Normalmente me levanto una hora y media antes de clase para tener tiempo de bañarme, planchar la ropa mientras veo una predicación en la computadora (mis favoritas son las de R.C. Sproul, John Macarthur y John Piper. Aunque Mark Dever y Al Mohler acaban de ser agregados a mi lista de podcasts), y tener mi devocional. Así que una hora y media después salí de mi dormitorio rumbo a ese edificio que tanto me gusta: el seminario.

 

Entré a la clase de Sistemática algo enojado conmigo mismo por no haber terminado la lectura (un artículo por L. Gaussen acerca de la inspiración de la Biblia), pero sin nada más qué hacer al respecto, abrí mis notas y esperé ansiosamente a que comenzara la clase. Lamentablemente esas dos píldoras eran más poderosas de lo que pensé, porque no recuerdo nada de lo sucedido en esos cincuenta minutos. Solo recuerdo pensar: «Tengo algo de sueño. Voy a cerrar los ojos…».

 

Sonó la campana y salí rumbo a Griego, pestañeando mucho, tratando de despertarme. Me dolía el estómago, así que por hacer una parada en el baño, llegué tarde a clase. «Y aquí está Emanuel» dijo el maestro cuando entré. Me regresó mi examen, el cual presenté hace poco.

 

Me senté y miré la calificación: una B. Hmm… ni bien, ni mal. Lo peor es que muchos de mis errores son sencillos: una letra que falta aquí, otra que falta allá. El muchacho a mi izquierda tiene su examen doblado y entre sus piernas, cuidando de que nadie lo vea. Es por eso que decidí no preguntarle qué tal le fue. De todas maneras, su cara lo dice todo.

 

La última clase del día es la clase ministerial, en donde todos los estudiantes del instituto y del seminario llenamos un auditorio y escuchamos a diferentes predicadores hablar de todo tipo de temas. El día de hoy el tema era dirigido a los estudiantes del instituto. El decano del seminario hablaría de por qué deberían de seguir con sus estudios en el seminario.
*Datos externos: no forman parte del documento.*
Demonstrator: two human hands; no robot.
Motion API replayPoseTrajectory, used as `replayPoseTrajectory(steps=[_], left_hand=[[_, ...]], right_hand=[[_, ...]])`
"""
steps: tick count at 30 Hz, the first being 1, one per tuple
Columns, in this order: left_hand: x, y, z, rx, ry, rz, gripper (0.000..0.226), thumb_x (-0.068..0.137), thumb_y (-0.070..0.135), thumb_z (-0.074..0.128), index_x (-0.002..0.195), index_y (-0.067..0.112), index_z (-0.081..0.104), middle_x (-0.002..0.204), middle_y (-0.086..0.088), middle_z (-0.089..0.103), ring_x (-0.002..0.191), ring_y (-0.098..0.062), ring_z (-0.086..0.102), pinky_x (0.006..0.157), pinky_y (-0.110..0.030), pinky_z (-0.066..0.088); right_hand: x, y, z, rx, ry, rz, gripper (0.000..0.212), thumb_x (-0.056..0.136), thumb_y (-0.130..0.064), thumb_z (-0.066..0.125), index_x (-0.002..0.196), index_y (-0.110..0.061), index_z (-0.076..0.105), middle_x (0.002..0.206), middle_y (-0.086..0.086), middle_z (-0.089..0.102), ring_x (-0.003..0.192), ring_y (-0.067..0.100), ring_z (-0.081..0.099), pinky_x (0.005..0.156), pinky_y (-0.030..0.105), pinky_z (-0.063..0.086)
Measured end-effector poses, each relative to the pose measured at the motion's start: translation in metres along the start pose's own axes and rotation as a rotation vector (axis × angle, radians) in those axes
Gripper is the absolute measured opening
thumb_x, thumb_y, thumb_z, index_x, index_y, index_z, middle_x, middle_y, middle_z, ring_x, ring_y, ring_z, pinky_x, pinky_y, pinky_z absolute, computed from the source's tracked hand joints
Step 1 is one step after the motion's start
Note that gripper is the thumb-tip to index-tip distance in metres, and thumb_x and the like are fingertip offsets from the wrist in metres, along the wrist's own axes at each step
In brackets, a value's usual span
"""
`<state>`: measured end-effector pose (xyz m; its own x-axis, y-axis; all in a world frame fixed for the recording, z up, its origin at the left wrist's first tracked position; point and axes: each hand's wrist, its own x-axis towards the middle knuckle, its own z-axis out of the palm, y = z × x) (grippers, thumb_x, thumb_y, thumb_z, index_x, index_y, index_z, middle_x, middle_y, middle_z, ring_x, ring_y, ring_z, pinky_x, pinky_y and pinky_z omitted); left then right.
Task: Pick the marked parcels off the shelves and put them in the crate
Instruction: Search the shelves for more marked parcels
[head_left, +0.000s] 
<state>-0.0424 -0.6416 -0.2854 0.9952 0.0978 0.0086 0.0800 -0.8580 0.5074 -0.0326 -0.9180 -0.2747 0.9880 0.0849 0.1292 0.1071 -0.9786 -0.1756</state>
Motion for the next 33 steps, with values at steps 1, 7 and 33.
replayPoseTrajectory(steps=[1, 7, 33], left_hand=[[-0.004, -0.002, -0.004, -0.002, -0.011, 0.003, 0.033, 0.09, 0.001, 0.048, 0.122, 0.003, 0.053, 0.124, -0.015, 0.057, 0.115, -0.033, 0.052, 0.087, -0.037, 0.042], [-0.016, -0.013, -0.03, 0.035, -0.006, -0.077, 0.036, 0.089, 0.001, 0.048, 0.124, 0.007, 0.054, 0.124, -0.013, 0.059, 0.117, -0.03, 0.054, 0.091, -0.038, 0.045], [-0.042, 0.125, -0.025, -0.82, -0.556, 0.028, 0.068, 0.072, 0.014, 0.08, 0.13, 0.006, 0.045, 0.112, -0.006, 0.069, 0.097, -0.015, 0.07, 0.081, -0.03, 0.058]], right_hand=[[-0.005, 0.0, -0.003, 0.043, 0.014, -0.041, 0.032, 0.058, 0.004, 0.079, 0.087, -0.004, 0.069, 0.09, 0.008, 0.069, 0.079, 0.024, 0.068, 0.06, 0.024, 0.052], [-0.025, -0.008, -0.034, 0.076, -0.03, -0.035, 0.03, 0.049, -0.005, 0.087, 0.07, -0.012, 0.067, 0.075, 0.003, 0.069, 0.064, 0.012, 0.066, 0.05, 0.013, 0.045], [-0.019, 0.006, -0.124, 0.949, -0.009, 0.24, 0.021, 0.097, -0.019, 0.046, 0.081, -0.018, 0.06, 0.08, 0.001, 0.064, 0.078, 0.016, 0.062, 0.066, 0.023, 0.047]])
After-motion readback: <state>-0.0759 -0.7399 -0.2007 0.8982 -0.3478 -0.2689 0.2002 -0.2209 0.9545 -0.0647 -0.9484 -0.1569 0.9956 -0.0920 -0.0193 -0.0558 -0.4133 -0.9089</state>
Una vez más tengo que echarle la culpa a esas dos píldoras, porque lo único que recuerdo de esa sesión provienen de los momentos en las que las risas de mis compañeros me levantaron de mi excelente siesta. (Me es un misterio cómo le hizo el decano para hacerlos reír, especialmente con el tópico de su cátedra).

 

Terminó la clase. Fui a capilla y, gracias a Dios, no me dormí. Luego a la comida, luego al trabajo.

 

Ha sido un día interesante. La moraleja: eh… no estoy seguro. Tal vez es, «no tomes píldoras para la gripa a menos que tengas un día libre».

 

La segunda moraleja sí sé cual es: aunque las cosas no salgan como lo planeamos, debemos de… mejor dejo que el Apóstol Pablo lo diga: «Regocijaos en el Señor siempre. Otra vez digo: ¡Regocijaos!» (Filipenses 4:4).